Matt Cutts says in a comment over on a pretty interesting post at SEOmoz - we did do a full PageRank update several weeks ago - there's less PageRank flowing around in some areas (e.g. search and SEO). Vanessa Fox's site dropped by one as well, and for her as well, it's just a case where less PageRank is flowing in some niches of the net. PageRank doesn't always monotonically increase.
There's lots of other good info from Matt over there too, but that one bit about there being less PR flowing through the SEO niche got me wondering...
Some people have been saying that the Toolbar PR penalties we recently saw were not "real". In other words, they were for show only, but didn't reflect real behind-the-scenes PR. I think those people might be wrong. If the PR losses were real for all the SEO folks who had link-selling PR penalties applied, then those losses would likely affect the flow of PR across the SEO niche. And that would also explain why the SEO niche in particular would have less PR flowing through it, as opposed to every other niche out there.
I certainly concede that I could be wrong, but it seemed like something that should be thrown out there as a thought for an early Sunday morning.
Wow, I missed that one, thanks for picking that up. Very interesting indeed.
@Donna “I think those people might be wrong. If the PR losses were real for all the SEO folks who had link-selling PR penalties applied, then those losses would likely affect the flow of PR across the SEO niche.”
I too agree, and you could apply this theory to any niche. Hard to pin point who was actually penalized, but penalizing 10 or 15 in each niche would create a domino effect.
I think PR penalties less page rank floating around SEO pages because the related information is just not for now but you will see in the next future .
cheers
Let me see if I can put it another way. Websites that are selling links can lose their ability to flow PageRank. That can have an effect “downstream” of that site.
Take Vanessa Fox’s site, for example. It’s a great site; it’s also closer to the search/SEO niche. So if less PageRank is flowing around two, three, or four hops upstream in the web, that can mean that a little less PageRank ends up on Vanessa’s site.

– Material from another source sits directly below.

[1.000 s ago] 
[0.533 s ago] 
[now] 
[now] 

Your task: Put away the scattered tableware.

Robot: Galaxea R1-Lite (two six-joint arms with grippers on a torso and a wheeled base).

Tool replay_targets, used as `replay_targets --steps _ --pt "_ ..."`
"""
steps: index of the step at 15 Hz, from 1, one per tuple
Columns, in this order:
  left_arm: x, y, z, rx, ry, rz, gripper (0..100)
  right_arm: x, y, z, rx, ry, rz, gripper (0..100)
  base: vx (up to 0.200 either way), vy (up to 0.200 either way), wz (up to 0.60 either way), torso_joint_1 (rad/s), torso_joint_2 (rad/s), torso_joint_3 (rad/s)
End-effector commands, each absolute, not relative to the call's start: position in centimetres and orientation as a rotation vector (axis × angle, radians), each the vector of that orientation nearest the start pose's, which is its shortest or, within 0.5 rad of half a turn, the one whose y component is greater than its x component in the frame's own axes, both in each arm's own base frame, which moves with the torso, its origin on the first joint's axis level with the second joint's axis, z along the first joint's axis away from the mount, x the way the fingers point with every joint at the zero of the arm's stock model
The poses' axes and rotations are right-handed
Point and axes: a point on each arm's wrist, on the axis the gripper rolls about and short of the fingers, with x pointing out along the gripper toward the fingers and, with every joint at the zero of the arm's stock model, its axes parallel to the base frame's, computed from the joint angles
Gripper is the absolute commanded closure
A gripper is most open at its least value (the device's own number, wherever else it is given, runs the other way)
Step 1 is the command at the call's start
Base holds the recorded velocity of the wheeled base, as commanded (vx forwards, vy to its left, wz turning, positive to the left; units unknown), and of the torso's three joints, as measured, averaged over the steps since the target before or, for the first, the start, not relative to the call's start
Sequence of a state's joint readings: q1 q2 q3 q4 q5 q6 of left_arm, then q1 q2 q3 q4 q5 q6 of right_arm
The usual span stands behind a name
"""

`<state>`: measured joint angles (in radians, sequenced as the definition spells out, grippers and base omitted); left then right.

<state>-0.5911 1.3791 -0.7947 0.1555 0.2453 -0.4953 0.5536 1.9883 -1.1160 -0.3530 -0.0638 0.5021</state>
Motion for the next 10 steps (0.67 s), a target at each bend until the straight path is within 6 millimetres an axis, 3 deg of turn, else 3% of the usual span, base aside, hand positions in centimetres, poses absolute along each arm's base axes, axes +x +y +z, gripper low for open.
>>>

Of all the niches around the web, the search/SEO niche is one of the areas that would be likely to reflect that “less PageRank flowing around” phenomenon.
Isn’t that what I said?
I was going make another puppet video for this week’s PubCon show where Matt Cutts would play Santa and tell who has been naughty and nice this year.
But since Matt said the SEO niche has less page rank floating around I decided to skip it.

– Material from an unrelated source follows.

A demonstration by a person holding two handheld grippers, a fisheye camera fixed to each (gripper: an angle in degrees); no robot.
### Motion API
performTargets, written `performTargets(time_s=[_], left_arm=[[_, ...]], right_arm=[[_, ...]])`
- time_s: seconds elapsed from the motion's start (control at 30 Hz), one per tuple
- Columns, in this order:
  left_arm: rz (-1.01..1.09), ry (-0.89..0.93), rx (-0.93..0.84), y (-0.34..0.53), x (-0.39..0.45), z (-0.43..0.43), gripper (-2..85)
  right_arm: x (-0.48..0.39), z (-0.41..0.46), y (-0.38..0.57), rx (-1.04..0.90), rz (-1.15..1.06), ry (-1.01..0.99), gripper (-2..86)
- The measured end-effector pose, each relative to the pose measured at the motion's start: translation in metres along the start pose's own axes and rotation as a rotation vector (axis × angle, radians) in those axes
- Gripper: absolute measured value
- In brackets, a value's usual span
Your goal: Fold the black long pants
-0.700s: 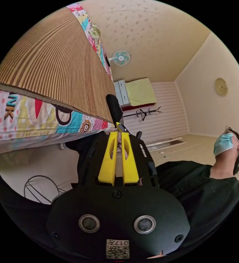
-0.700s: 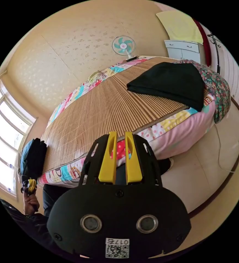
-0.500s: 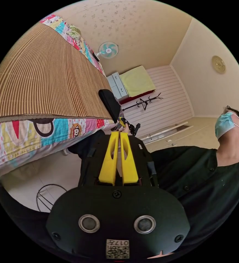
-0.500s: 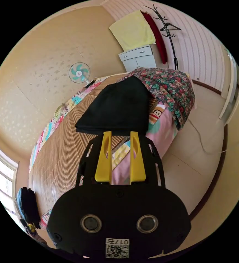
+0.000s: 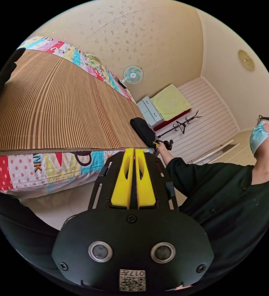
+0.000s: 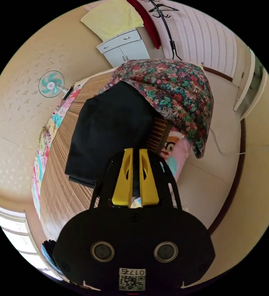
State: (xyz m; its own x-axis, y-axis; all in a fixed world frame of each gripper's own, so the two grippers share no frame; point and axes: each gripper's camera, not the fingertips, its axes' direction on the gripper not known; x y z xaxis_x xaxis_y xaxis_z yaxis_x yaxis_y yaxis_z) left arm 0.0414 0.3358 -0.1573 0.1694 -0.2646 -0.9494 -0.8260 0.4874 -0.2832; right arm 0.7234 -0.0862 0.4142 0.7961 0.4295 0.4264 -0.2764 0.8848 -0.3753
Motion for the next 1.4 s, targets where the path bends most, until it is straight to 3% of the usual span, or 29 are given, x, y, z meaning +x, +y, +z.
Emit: performTargets(time_s=[0.03,0.13,0.2,0.33,0.43,0.53,0.63,0.73,0.83,0.9,1.0,1.1,1.13,1.23,1.4], left_arm=[[0.002,0.011,0.014,0.002,-0.001,-0.006,-1.0],[-0.017,0.044,0.078,0.011,-0.009,-0.023,-1.0],[-0.017,0.060,0.106,0.017,-0.012,-0.034,-1.0],[0.007,0.045,0.117,0.026,-0.018,-0.055,-1.0],[0.026,0.068,0.127,0.028,-0.020,-0.065,-1.0],[0.039,0.052,0.161,0.032,-0.020,-0.074,-1.0],[0.031,0.061,0.176,0.036,-0.025,-0.080,-1.0],[0.020,0.049,0.188,0.043,-0.033,-0.089,-1.0],[0.003,0.002,0.200,0.049,-0.045,-0.100,-1.0],[-0.025,-0.012,0.200,0.050,-0.057,-0.104,-1.0],[-0.062,-0.020,0.195,0.047,-0.078,-0.106,-1.0],[-0.056,-0.011,0.168,0.036,-0.091,-0.100,-1.0],[-0.043,-0.005,0.162,0.030,-0.094,-0.096,-1.0],[-0.017,-0.005,0.158,0.017,-0.096,-0.083,-1.0],[0.003,-0.002,0.137,0.006,-0.093,-0.058,-1.0]], right_arm=[[-0.022,-0.010,-0.004,0.024,-0.047,-0.021,4.1],[-0.080,-0.012,-0.015,-0.077,-0.155,0.156,3.3],[-0.104,-0.031,-0.011,0.001,-0.218,0.016,3.1],[-0.205,-0.091,0.019,0.186,-0.596,-0.273,3.0],[-0.293,-0.120,0.056,0.181,-0.876,-0.557,3.0],[-0.389,-0.109,0.125,0.010,-1.152,-0.699,3.1],[-0.444,-0.073,0.229,-0.287,-1.380,-0.848,3.0],[-0.439,-0.040,0.345,-0.572,-1.518,-1.013,2.9],[-0.394,-0.017,0.442,-0.749,-1.572,-0.998,3.0],[-0.357,-0.014,0.485,-0.854,-1.565,-1.072,3.1],[-0.308,-0.011,0.504,-0.900,-1.492,-1.015,3.3],[-0.274,-0.019,0.442,-0.824,-1.258,-1.147,3.1],[-0.262,-0.023,0.403,-0.720,-1.165,-1.184,3.4],[-0.245,-0.005,0.308,-0.522,-0.952,-1.004,5.8],[-0.243,0.054,0.189,-0.446,-0.619,-0.847,7.3]])
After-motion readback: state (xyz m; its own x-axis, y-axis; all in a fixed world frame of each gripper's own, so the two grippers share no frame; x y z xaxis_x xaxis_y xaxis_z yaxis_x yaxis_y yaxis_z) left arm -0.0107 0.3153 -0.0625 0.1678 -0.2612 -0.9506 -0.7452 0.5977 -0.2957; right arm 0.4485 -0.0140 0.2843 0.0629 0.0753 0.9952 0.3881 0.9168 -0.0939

My newspaper went down a point from 7 to 6. We don’t buy or sell links, so either upstream links dropped and that flowed on to us or google thinks we do buy/sell links. Or maybe we lost a link from a good site – its too hard to know – and thats probably a good thing.
DazzlinDonna, that is what you said. I was just confirming you were right because I saw the comment you left on Michael’s blog and wanted to say that you were both right.
Ah, gotcha, Matt. Thanks for clearing that up.
Matt, I understand that pages can be blocked from flowing PageRank, but that’s not exactly what Donna was saying (at least, that’s not the bit I had provided a counter point to).
Just for clarification, are you confirming that the PageRank drops we saw in the SEO niche recently, the ones that so many assumed were penalties for PageRank selling, were in fact more than just visual drops in the toolbar to deter pricing based on it? Actual PageRank drops accompanied those?
Thanks. 🙂
Hi Donna:
By the way, thanks for the Stumble on the link building article, but in addressing this topic, this confirms the proverbial bottom falling out of the majority of search results as of late.
I just covered it in a post about the search results in Google running lean and now I am glad to see that it hit the press.
Essentially it’s almost as if certain terms that were cornered in the past have had their significance removed. From my research the word company for example vs. services no longer carries the same weight (this appears across the board).
SEO was another term that was once in the 180 million page range, now a measly 23,000,000 competing pages (likewise with search engine optimization now has results of 2 million search results).
This is either (a) a beneficial edit were they simply took out the garbage or (b) an obvious ant SEO tactic to shake the SERPs up a bit by making anyone who may have invested time and energy in link building start from zilch (mainly SEO companies and their clients).
Or am I just way over the top on this one?
On one side, less competition in the SERPs, but on another how will the internal edit of value affect relevance for all searches?